* _Work instructions_
Your answer must be an exact copy of the data below, minus any pictures.

[Saved entries]
--------
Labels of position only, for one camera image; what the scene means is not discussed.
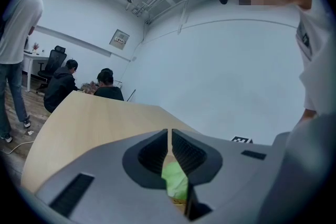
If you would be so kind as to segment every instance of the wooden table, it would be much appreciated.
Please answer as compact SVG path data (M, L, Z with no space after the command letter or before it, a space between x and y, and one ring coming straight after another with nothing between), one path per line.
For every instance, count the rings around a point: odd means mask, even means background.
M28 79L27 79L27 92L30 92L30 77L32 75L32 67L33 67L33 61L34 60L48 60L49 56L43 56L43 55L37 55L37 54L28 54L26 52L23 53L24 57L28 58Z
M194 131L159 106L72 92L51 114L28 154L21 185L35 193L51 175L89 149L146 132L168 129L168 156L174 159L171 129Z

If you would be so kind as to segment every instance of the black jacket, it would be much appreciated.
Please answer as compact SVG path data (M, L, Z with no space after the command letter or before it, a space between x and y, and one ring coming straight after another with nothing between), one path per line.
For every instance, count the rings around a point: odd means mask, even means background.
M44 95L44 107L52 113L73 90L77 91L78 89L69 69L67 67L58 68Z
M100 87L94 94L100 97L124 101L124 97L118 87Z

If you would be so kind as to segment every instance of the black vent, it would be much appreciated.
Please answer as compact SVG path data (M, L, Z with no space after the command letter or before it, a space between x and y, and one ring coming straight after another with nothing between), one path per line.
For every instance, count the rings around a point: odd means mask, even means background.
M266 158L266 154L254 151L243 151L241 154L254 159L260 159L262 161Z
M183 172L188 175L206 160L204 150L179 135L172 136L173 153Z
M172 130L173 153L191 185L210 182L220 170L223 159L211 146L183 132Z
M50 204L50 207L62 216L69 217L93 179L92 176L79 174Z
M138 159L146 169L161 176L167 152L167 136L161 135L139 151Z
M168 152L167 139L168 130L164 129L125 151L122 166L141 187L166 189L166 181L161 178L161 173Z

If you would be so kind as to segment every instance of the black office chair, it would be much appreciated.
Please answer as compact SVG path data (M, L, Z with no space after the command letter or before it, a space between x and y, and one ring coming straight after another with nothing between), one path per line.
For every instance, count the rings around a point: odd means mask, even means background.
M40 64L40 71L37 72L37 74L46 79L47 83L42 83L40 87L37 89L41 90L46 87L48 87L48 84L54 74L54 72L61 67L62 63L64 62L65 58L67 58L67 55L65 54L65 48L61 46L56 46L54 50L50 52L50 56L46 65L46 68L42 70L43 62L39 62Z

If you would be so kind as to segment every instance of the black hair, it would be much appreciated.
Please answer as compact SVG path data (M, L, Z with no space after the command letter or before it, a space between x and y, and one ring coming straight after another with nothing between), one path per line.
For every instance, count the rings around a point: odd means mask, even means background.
--------
* _Solution below_
Labels of position only, for one camera image; what the scene means is not discussed.
If you would be so kind as to segment every instance of the wooden table, it would be much appreciated.
Please answer as compact SVG path data (M, L, Z with no space after the command letter or before it, a space between x and y, and one ring coming straight after another with nothing between), one path per line.
For every instance, count the rings around a point: odd means mask, even means background.
M28 79L27 79L27 92L30 92L30 77L32 75L32 67L33 67L33 61L34 60L48 60L49 56L43 56L43 55L37 55L37 54L28 54L26 52L23 53L24 57L28 58Z
M194 131L159 106L72 92L51 114L28 154L21 185L35 193L51 175L89 149L146 132L168 129L168 156L174 159L171 129Z

If you would be so kind as to segment every instance of the black jacket, it would be much appreciated.
Please answer as compact SVG path data (M, L, Z with no space after the command letter or before it, a space between x and y, and one ring coming straight after another with nothing between), one path per line.
For every instance, count the rings around a point: odd means mask, even means background.
M44 95L44 107L52 113L73 90L77 91L78 89L69 69L67 67L58 68Z
M100 87L94 94L100 97L124 101L124 97L118 87Z

If you would be so kind as to segment every instance of the black vent, it would be much appreciated.
Please answer as compact SVG path data (M, L, Z with no space after the command letter or before it, a space between x and y, and one ring coming straight after another with nothing between), one path per line.
For every instance, count the rings around a point: odd means mask, even means background.
M266 158L266 154L254 151L243 151L241 154L254 159L260 159L262 161Z
M183 172L188 175L206 160L204 150L179 135L172 136L173 153Z
M172 130L173 153L191 185L210 182L220 170L223 159L211 146L183 132Z
M50 204L50 207L62 216L69 217L93 179L92 176L79 174Z
M138 159L146 169L161 176L167 152L167 136L161 135L139 151Z
M168 152L167 139L168 130L164 129L125 151L122 166L141 187L166 189L166 181L161 178L161 173Z

If you would be so kind as to segment every instance of the black office chair, it would be much appreciated.
Please answer as compact SVG path data (M, L, Z with no space after the command letter or before it, a space between x and y, and one ring coming straight after another with nothing between), one path per line.
For every instance, count the rings around a point: odd means mask, even means background.
M40 64L40 71L37 72L37 74L46 79L47 83L42 83L40 87L37 89L41 90L46 87L48 87L48 84L54 74L54 72L61 67L62 63L64 62L65 58L67 58L67 55L65 54L65 48L61 46L56 46L54 50L50 52L50 56L46 65L46 68L42 70L43 62L39 62Z

If you would be so kind as to segment every instance of the black hair, it would be much appreciated.
Please answer as compact SVG path data (M, L, Z with no space after the command letter or before it, a space between x and y, and one ring coming straight after another with nothing between), one path per line.
For every instance, count the rings around a point: odd means mask, even means background.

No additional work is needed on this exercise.